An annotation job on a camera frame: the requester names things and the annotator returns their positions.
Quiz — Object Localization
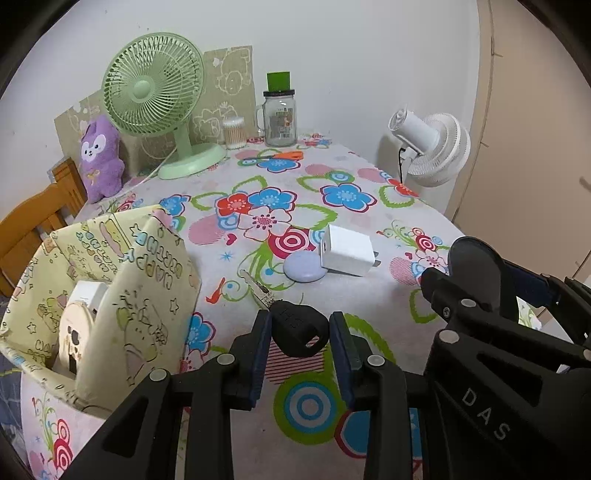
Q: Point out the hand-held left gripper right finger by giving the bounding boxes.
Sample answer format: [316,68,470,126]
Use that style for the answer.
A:
[329,311,432,480]

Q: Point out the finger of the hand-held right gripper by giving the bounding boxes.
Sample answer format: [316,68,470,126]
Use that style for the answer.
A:
[420,236,591,480]
[501,261,591,352]

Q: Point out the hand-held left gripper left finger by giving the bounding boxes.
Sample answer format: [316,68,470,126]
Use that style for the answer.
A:
[62,310,273,480]

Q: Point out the black headed key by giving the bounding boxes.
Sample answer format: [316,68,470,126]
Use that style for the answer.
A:
[239,269,329,358]

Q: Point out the yellow cartoon printed box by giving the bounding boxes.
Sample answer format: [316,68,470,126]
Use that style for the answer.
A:
[0,206,202,418]

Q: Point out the white rectangular plastic device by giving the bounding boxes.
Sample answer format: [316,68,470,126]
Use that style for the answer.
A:
[69,281,110,319]

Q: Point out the floral tablecloth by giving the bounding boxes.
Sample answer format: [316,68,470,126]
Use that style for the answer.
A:
[21,134,546,480]

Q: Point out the lavender round disc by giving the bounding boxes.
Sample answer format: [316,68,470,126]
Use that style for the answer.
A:
[283,250,326,282]

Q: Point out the white charger adapter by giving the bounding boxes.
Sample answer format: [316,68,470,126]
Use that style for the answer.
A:
[320,224,382,278]

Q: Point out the beige door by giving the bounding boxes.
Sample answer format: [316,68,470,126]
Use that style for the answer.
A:
[445,0,591,287]

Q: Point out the white standing fan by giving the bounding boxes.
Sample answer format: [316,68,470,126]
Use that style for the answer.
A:
[379,108,472,188]

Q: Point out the white round cartoon device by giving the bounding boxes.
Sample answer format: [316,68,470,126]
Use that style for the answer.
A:
[58,302,100,381]

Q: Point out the cotton swab container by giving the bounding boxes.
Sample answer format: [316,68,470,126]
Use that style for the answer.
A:
[223,117,247,150]

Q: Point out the glass jar with green cap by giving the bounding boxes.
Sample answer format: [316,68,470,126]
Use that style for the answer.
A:
[255,71,298,147]

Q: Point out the purple plush toy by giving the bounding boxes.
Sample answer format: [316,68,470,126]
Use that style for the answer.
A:
[78,115,125,204]

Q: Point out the grey plaid cloth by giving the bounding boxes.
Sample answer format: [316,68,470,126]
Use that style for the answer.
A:
[0,353,23,439]

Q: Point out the wooden chair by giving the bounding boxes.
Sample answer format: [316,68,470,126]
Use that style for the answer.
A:
[0,157,88,296]

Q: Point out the cartoon printed backing board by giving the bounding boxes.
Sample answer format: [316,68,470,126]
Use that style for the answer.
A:
[54,45,257,176]

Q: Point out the green desk fan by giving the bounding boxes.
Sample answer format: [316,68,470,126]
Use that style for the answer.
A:
[102,32,228,181]

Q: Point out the orange handled scissors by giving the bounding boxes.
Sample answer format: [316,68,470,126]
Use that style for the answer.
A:
[242,150,304,162]

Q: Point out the white fan cable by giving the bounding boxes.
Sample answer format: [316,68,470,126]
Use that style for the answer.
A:
[108,148,178,204]

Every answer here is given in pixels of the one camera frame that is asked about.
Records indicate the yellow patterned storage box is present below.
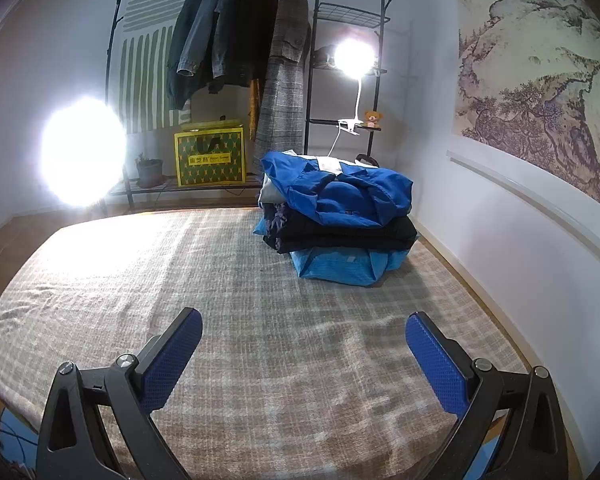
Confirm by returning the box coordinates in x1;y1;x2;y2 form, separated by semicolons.
174;119;247;187

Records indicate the potted plant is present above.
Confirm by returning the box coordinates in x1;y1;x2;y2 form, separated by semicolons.
134;152;165;189

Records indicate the black folded garment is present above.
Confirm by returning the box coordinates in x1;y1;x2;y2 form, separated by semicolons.
262;204;419;255

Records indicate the yellow scarf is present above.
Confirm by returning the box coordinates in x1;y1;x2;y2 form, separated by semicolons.
248;79;262;143

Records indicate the black metal clothes rack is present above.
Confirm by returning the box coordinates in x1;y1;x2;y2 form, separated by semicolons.
105;0;392;211

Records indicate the dark item on shelf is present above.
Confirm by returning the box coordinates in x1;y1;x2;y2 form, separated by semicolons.
312;46;339;68

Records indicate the grey plaid hanging coat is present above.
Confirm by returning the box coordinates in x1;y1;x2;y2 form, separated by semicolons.
252;0;312;162

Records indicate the bright round floor lamp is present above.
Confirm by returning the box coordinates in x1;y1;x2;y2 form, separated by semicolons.
40;96;129;207

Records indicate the white clip lamp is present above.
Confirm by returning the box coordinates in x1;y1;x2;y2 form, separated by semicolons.
327;39;377;158

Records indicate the landscape painting wall hanging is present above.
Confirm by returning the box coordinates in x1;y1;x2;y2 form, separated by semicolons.
452;0;600;212

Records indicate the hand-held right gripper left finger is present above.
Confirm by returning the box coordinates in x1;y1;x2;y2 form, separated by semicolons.
35;307;204;480

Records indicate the cream folded cloth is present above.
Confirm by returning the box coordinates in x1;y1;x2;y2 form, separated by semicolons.
258;176;287;209

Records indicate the black hanging jacket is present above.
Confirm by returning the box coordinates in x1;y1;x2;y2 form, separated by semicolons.
207;0;281;95

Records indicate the blue denim hanging jacket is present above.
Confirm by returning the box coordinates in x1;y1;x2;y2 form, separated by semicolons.
177;0;249;82

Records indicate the plaid bed blanket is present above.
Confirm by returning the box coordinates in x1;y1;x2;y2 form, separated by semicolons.
0;205;533;480

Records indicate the dark purple folded garment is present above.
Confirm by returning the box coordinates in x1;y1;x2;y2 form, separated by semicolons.
253;202;293;253

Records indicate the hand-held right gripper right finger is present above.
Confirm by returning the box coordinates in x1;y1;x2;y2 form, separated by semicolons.
405;311;569;480

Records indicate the dark green hanging jacket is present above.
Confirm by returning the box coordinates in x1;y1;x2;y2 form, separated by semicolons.
166;0;216;111

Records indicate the white cloth garment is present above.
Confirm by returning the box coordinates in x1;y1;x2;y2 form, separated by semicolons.
261;150;414;228

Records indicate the blue shiny sheet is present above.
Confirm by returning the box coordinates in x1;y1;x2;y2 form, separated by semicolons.
0;405;511;480

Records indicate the green striped wall poster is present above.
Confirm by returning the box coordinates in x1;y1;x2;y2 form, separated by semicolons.
114;0;195;135

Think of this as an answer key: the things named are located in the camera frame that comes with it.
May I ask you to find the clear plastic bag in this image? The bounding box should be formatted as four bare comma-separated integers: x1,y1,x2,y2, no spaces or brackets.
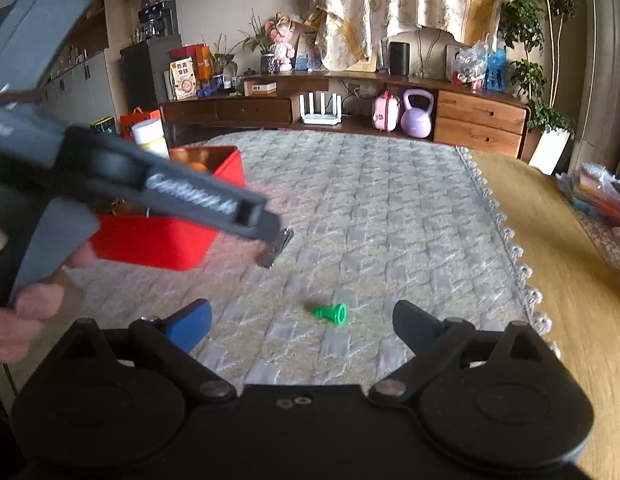
450,40,491,86

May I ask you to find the white router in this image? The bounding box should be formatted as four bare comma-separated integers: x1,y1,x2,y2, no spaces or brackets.
298,91,343,126

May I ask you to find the metal nail clipper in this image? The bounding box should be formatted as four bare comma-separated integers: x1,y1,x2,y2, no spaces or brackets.
255,227,295,270

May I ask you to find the stack of colourful books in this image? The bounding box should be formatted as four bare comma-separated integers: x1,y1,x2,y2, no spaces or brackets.
554,160,620,227

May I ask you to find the small potted plant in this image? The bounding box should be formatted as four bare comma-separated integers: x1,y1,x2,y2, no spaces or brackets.
205,35,241,89

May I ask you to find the green plastic toy piece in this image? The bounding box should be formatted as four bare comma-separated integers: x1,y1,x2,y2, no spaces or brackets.
312,303,349,326

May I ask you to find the patterned beige curtain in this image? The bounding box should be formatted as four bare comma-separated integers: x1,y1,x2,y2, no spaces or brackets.
310,0,518,72

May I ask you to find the picture frame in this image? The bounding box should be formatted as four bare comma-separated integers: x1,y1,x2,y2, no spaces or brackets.
294,32,323,72

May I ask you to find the potted orchid plant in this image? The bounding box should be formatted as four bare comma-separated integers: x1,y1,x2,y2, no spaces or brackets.
240,10,281,75

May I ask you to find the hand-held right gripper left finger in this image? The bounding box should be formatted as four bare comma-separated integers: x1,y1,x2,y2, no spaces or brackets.
62,298,238,405

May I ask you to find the blue packet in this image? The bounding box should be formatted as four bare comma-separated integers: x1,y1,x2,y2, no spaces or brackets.
484,47,508,92

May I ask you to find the black cabinet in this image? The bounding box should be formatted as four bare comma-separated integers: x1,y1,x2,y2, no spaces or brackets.
120,35,183,114

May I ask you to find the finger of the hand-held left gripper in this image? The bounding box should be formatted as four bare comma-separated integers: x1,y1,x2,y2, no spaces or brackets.
135,152,281,242

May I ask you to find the beige rounded panel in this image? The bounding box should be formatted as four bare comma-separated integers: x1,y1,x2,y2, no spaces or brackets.
407,27,459,79

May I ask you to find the orange gift box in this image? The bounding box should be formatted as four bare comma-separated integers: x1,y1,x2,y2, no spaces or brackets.
192,45,212,81

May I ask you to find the grey quilted mat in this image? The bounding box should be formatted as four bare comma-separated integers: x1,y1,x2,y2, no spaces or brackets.
55,129,563,392

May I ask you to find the printed snack box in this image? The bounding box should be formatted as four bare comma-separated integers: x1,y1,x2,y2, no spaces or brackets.
170,57,199,101

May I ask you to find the black speaker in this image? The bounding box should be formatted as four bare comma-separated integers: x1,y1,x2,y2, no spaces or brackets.
389,41,411,77

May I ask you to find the person's left hand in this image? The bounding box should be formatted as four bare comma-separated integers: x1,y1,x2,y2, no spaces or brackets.
0,242,100,361

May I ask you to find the purple kettlebell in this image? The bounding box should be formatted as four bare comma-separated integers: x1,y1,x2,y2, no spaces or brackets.
400,89,435,140

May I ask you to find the black coffee machine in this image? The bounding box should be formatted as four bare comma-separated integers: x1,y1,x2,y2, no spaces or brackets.
137,0,179,41

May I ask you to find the red tin box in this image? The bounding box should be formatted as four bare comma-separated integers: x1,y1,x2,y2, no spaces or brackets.
90,145,247,272

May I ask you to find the potted indoor tree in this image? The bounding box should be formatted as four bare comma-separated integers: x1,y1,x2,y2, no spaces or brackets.
500,0,583,177

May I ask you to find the pink doll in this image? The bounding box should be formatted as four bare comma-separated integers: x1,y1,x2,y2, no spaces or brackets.
270,12,296,72

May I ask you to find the wooden TV cabinet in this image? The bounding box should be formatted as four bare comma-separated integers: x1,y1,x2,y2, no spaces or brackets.
160,71,532,160

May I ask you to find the orange gift bag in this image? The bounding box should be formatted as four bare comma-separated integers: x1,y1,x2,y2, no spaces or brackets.
121,108,163,141

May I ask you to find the wall cupboard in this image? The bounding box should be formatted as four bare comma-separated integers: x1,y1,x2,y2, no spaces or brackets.
40,10,117,127

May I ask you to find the pink case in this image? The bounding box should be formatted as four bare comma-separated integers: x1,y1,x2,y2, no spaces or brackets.
372,91,403,132

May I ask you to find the white plastic bottle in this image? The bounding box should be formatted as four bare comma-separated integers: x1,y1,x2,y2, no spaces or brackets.
131,119,170,160

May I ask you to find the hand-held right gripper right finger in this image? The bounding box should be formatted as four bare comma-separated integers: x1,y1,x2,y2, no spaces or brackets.
368,300,556,406
◇ ◇ ◇ ◇
## What you have to do
Filtering the entries above by the word "folded", copy each line that matches.

## Exercise answer
Records indicate the black folded garment is present above.
Records indicate the cream folded cloth is present above.
Records indicate the dark purple folded garment is present above.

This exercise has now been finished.